Richardson’s work touches also on the notion of the sublime, that mixture of awe, hope and fear that reveals something uncomfortable about the depth and darkness of human desire. While technically pristine, in part through the process of computer manipulation and invention of form, her work has precedents in sources as seemingly disparate as the romantic landscape paintings of the late eighteenth century or the B-horror and science-fiction films of the 1970s and 80s. She has stated: “I’m interested in that contradiction at this critical time in human history when current predictions for our future are not just unsettling, but terrifying.”

The notion of the artificial is brought to bear in contemplation of what might be considered natural, in part reinforced by the visual polish of the moving images, which reach the point where most viewers are unable to distinguish between what is real and what is computer-generated. In Orion Tide (2013), we see rocks and foliage littering the ground, convincing us of some form of scrub land. Then an eerie, distant sound warns us of that which follows, the slow eruption of a lit pod from the surface. Trails of flame and smoke lead the eye up through the dark sky and then out of sight, followed by another and another and another. Are they escape pods — final humans abandoning all hope — or are they a death rattle of a dying planet? Richardson deftly avoids simplistic environmental and sci-fi cliché with a painterly sense of narrative mystery.

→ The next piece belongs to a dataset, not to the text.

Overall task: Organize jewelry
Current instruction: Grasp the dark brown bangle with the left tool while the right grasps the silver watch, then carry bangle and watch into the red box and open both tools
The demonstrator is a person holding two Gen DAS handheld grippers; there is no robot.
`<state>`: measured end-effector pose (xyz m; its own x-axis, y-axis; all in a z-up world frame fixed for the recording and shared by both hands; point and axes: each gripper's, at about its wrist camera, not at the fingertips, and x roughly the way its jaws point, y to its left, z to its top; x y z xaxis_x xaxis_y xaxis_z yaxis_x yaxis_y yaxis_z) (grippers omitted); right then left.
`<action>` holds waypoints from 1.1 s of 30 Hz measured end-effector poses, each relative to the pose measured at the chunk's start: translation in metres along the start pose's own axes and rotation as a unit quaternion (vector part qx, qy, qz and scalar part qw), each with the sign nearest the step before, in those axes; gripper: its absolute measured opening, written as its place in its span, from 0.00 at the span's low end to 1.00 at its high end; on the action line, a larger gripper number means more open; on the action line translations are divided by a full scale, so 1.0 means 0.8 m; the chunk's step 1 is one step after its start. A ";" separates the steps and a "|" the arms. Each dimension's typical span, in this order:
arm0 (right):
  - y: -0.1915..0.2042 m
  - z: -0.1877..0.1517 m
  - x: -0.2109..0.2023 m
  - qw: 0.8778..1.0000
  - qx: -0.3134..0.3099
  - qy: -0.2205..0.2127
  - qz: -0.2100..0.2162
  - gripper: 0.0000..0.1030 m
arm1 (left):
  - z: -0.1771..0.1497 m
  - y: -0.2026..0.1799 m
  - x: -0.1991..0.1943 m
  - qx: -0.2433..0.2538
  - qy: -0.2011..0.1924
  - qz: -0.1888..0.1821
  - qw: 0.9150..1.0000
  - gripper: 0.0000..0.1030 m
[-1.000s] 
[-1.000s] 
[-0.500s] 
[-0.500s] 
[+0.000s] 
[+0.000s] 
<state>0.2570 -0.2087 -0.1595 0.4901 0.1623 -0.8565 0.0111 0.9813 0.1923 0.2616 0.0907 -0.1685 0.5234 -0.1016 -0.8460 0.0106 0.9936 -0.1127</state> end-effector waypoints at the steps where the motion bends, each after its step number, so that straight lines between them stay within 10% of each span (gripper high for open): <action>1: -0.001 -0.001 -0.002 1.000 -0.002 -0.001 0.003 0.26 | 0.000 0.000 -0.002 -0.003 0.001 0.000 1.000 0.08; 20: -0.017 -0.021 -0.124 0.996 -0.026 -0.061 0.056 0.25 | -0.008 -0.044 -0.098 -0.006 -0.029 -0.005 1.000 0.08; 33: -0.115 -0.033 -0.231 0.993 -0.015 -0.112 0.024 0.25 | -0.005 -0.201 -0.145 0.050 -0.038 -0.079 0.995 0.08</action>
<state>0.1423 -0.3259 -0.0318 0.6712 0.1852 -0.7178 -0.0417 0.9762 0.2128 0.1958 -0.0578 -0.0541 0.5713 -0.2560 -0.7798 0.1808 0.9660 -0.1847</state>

The exhibition is developed in collaboration with the Northern Gallery for Contemporary Art, UK; Grundy Art Gallery, Blackpool, UK; Towner, Eastbourne, UK and Albright-Knox Art Gallery, Buffalo.

Biography

Kelly Richardson was born in Burlington, Ontario, living and working in the north-east of England since 2003. Selected solo exhibitions include: Albright-Knox Art Gallery, Buffalo and Towner, Eastbourne, UK (2013); Southern Alberta Art Gallery, Lethbridge and Artpace, San Antonio, USA (2011); Musée d’art contemporain de Montréal (2009) and the Art Gallery of Nova Scotia, Halifax (2004). Various group exhibitions include Kulturhuset Stockholm (2012); Palais de Tokyo, Paris (2011); Museum London, Ontario; Art Gallery of Ontario, Toronto (2010); The Cinema Effect: Illusion, Reality and the Moving Image – Dreams,(2008) and CaixaForum, Barcelona (2011); the Pompidou Centre, Paris (2002), among others. In addition she has been a part of various film festivals and biennales such as New Frontier on Main, Sundance Film Festival, Utah (2009); Constellations, Beijing 798 Biennale, Beijing (2009); Busan Biennale (2008) and A grain of dust, a drop of water, Gwangju Biennale, Korea (2004). She is represented by Birch Contemporary, Toronto.